Code style

Up

Our professional staff recommends that PanLex developers make the code that they write adhere to the norms documented here, for reasons given here or in cited arguments of other authorities.

General

  • Use spaces instead of tabs for indentation. This ensures that the code will display correctly in all situations. Programming text editors generally can convert tabs to spaces and to make the editing experience with spaces similar to tabs. Using four spaces per indent is a reasonable default; two is also common.
  • Make your code as clear as possible, mitigating the need for comments. Use comments to answer the question why rather than what or how. Especially with clear code, answers to the latter two questions can be determined from the code’s syntax, language documentation, module documentation, and so on. Comments explain the reason the code is doing what it’s doing, and other things that aren’t necessarily clear from context.
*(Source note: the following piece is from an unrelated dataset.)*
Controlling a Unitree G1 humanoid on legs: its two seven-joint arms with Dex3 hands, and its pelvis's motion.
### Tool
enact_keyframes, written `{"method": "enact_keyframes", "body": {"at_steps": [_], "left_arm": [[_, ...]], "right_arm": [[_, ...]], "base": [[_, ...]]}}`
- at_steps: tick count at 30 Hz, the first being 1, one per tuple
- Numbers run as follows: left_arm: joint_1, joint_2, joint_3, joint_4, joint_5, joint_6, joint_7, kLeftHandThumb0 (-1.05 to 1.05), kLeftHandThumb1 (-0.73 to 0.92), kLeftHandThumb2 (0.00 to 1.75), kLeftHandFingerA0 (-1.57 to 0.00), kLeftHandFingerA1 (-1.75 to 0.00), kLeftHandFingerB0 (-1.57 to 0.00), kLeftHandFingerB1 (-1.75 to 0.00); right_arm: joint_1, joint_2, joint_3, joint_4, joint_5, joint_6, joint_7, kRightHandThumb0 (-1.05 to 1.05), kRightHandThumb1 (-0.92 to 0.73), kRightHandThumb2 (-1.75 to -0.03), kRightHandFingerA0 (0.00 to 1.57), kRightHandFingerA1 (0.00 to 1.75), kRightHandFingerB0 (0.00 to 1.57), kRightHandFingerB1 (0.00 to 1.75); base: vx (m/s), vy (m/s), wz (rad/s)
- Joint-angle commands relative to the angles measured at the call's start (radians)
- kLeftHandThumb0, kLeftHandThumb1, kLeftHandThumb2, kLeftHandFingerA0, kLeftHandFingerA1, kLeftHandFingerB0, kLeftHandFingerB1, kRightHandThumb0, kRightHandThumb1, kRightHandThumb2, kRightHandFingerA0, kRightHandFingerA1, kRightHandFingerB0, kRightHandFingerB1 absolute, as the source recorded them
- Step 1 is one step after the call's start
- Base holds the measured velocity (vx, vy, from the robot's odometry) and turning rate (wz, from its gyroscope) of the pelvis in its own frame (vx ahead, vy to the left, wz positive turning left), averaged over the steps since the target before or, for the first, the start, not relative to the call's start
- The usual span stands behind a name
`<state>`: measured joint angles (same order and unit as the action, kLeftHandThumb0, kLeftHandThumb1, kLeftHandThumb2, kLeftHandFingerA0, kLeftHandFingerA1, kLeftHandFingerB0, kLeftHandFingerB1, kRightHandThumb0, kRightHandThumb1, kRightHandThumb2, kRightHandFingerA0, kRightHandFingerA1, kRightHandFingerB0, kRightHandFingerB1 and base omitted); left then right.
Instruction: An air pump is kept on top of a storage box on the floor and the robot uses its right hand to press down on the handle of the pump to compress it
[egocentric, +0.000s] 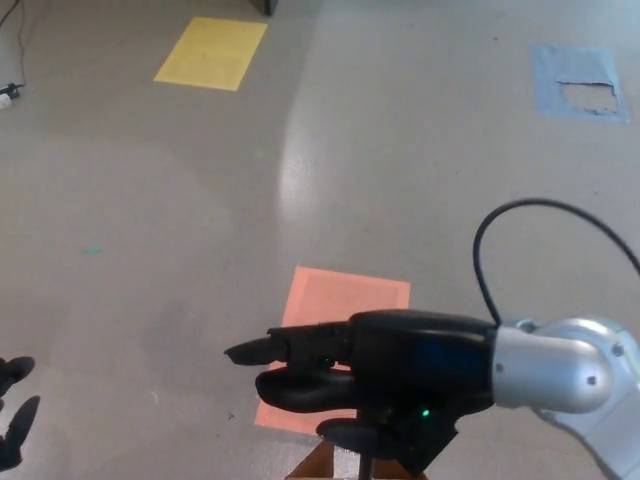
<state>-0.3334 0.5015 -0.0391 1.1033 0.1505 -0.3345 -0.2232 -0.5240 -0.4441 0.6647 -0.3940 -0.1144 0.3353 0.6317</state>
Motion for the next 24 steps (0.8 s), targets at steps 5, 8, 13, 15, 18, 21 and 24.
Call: {"method": "enact_keyframes", "body": {"at_steps": [5,8,13,15,18,21,24], "left_arm": [[-0.001,0.016,0.008,0.004,0.005,-0.039,-0.005,-0.77,0.79,1.09,-0.06,-0.38,-0.08,-0.28],[-0.004,0.017,0.014,0.001,-0.001,-0.042,-0.007,-0.76,0.79,1.09,-0.05,-0.38,-0.08,-0.29],[-0.013,0.018,0.018,0.006,-0.001,-0.044,-0.004,-0.75,0.79,1.09,-0.04,-0.38,-0.1,-0.3],[-0.013,0.019,0.018,0.003,0.001,-0.039,-0.002,-0.76,0.8,1.1,-0.04,-0.39,-0.1,-0.3],[-0.015,0.019,0.02,0.001,-0.002,-0.04,-0.004,-0.68,0.92,0.74,-0.09,-0.29,-0.07,-0.24],[-0.012,0.019,0.019,-0.001,0.001,-0.043,0.001,-0.68,0.92,0.75,-0.09,-0.28,-0.07,-0.24],[-0.01,0.019,0.017,-0.002,0.005,-0.038,0.01,-0.68,0.92,0.75,-0.09,-0.29,-0.07,-0.24]], "right_arm": [[0.031,0.109,0.062,0.289,-0.136,-0.1,-0.08,-0.88,-0.87,-1.21,0.0,0.17,0.0,0.13],[0.03,0.18,0.1,0.472,-0.164,-0.109,-0.117,-0.89,-0.86,-1.18,0.0,0.15,0.0,0.12],[0.009,0.266,0.16,0.743,-0.241,-0.133,-0.195,-0.91,-0.85,-1.19,0.0,0.13,0.0,0.11],[0.004,0.285,0.168,0.802,-0.251,-0.138,-0.214,-0.89,-0.83,-1.19,0.0,0.14,0.0,0.12],[-0.011,0.34,0.185,0.98,-0.275,-0.167,-0.273,-0.87,-0.81,-1.18,0.0,0.16,0.0,0.15],[-0.027,0.388,0.193,1.123,-0.289,-0.181,-0.318,-0.89,-0.82,-1.18,0.0,0.14,0.0,0.13],[-0.039,0.425,0.192,1.227,-0.297,-0.199,-0.358,-0.92,-0.83,-1.19,0.0,0.13,0.0,0.12]], "base": [[0.0,0.0,0.0],[0.0,0.0,0.0],[0.0,0.0,0.0],[0.0,0.0,0.0],[0.0,0.0,0.0],[0.0,0.0,0.0],[0.0,0.0,0.0]]}}
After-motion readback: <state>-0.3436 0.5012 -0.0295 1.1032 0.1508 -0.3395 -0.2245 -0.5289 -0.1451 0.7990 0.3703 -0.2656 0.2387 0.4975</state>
Authority: Jeff Atwood (co-founder of Stack Overflow)
  • Write block comments above the code they apply to, rather than below. Authorities: Python Software Foundation, StackExchange users.
  • Use reasonably descriptive identifiers (variable names, function names, table names, column names, etc.). For example, one can call the function that loads PanLem state routines load_state_routines rather than load_sr or lsr. This helps to produce self-documenting code (i.e., it is easier for readers of the code to understand). Excessive typing can be avoided with copy/paste or autocomplete.
  • Don’t mix contingent constants and “magic numbers” into your code. If the value is used in only one file and unlikely to change (i.e., across deployments or in later versions), you can declare it as a global variable. Otherwise, put it in a config file. Examples are file paths, connection parameters, and specific database object IDs.
  • Don’t duplicate things (functions, tables, etc.) without making it very clear what the different status of each copy is.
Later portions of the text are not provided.